Researchers in the US and the Netherlands have moved closer to the next generation of electronics by building a quantum computer inside a diamond.
Quantum computers represent a potential way to create much smaller and faster devices than current digital technology but can suffer from a kind of signal noise called decoherence.
The scientists from the University of Southern California (USC), Iowa State University, the University of California Santa Barbara and Delft University of Technology have developed the first solid-state quantum computer that protects against decoherence.
They claim that their research, published today in the journal Nature, shows the viability of solid-state quantum computers, which can be more easily scaled up than earlier gas- and liquid-state systems.
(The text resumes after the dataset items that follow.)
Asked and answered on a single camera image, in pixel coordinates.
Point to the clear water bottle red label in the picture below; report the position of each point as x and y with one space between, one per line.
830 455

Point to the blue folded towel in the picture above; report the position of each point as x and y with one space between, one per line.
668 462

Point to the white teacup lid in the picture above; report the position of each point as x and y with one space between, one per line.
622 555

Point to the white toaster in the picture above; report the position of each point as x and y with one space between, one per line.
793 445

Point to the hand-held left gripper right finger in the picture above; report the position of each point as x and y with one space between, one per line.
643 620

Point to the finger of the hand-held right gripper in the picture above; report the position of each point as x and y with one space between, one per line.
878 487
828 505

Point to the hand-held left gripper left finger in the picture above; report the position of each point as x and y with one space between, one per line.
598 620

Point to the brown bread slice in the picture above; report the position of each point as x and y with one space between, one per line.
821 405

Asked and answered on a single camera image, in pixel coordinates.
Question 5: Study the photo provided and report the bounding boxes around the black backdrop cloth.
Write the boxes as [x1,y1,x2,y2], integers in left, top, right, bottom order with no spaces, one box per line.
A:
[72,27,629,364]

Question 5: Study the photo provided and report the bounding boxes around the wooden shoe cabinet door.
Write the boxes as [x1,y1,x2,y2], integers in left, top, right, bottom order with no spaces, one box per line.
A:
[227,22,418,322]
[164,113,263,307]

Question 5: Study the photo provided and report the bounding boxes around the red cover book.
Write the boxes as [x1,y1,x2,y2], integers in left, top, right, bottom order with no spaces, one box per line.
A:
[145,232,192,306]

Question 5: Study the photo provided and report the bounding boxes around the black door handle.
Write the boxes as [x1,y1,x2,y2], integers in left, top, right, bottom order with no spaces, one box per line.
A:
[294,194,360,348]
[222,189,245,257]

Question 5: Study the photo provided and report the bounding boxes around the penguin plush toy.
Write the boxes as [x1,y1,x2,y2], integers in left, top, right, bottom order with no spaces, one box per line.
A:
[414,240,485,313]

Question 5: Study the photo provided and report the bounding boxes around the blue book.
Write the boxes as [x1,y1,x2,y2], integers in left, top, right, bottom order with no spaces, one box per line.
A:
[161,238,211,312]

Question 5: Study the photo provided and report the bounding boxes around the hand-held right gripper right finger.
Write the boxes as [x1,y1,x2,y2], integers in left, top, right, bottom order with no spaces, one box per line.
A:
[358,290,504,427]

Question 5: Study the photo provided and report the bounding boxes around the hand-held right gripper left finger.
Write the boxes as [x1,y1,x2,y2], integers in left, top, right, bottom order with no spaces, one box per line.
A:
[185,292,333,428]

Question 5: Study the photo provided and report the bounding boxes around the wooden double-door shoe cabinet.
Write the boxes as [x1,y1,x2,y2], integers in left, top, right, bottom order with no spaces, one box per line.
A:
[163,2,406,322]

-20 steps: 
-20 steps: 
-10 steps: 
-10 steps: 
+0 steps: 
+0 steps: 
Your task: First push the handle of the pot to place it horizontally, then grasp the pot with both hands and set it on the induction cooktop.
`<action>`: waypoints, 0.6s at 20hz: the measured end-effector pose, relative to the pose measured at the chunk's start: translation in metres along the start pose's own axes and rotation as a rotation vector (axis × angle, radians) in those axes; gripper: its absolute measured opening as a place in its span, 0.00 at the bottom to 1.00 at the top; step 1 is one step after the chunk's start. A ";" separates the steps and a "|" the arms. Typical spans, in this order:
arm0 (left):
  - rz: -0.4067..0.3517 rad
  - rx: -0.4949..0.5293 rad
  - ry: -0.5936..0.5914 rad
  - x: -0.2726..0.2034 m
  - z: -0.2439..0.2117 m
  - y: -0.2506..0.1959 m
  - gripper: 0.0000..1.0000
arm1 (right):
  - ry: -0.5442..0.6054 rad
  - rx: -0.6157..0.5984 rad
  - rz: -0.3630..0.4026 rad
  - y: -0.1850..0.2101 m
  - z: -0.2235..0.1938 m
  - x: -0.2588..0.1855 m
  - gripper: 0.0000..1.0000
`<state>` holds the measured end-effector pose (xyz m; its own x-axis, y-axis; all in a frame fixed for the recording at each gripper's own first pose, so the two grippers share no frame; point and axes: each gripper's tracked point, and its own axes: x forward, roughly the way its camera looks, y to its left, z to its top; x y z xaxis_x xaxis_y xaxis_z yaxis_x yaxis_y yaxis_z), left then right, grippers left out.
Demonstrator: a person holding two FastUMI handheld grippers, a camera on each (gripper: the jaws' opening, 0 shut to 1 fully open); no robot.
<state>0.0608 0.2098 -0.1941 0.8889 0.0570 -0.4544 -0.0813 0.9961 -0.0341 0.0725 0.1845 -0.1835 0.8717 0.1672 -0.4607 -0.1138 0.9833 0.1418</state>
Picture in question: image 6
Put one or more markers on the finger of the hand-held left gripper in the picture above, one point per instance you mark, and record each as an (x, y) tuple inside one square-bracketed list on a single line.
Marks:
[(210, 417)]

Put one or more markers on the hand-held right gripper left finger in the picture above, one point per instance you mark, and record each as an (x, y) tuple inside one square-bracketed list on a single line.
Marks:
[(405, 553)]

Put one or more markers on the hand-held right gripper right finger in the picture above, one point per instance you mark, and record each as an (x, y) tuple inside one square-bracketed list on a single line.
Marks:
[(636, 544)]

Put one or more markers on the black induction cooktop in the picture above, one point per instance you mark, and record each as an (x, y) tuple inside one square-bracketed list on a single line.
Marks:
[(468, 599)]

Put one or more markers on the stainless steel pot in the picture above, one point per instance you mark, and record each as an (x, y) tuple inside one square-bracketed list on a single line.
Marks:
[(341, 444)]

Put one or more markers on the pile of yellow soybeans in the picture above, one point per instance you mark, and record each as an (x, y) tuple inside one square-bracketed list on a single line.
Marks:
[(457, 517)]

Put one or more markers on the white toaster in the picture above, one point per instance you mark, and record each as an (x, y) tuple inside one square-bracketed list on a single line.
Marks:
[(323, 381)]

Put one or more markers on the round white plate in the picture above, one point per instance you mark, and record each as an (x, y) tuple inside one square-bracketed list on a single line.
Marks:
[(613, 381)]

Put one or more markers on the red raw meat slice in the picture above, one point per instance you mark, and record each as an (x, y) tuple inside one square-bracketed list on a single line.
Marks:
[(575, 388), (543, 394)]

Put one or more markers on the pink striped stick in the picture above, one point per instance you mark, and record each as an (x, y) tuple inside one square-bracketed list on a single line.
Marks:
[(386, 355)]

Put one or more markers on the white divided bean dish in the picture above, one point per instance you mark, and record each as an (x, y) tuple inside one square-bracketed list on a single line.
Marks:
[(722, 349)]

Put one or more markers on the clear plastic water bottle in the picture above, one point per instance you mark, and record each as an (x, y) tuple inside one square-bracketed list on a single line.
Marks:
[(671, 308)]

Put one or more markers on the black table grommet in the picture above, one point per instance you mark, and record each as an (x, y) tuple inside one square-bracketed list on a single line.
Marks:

The team used subatomic particles from impurities in the diamond to create the quantum bits (qubits) used to store data — in this case a nitrogen nucleus and a rogue electron — and used microwaves to protect them from decoherence.
While traditional computer bits can be set to one or zero, qubits can encode both states at the same time. This property, known as superposition, should allow quantum computers to one day perform calculations much faster than traditional computers.
Data is stored based on the spin of the subatomic particles, and as they spin they can gain inconsistencies in their motion. Electrons are smaller than nuclei and perform computations much more quickly, but more quickly experience decoherence.
‘A nucleus has a long decoherence time — in the milliseconds. You can think of it as very sluggish,’ said Prof Daniel Lidar, one of the USC researchers.
The scientists used microwave pulses to continually switch the direction of the electron spin rotation, reversing the inconsistencies in the particle’s motion and moving the qubit back to its original position, thereby protecting it against decoherence.
The research was funded by the National Science Foundation and the US Army Research Office’s Multidisciplinary University Research Initiative.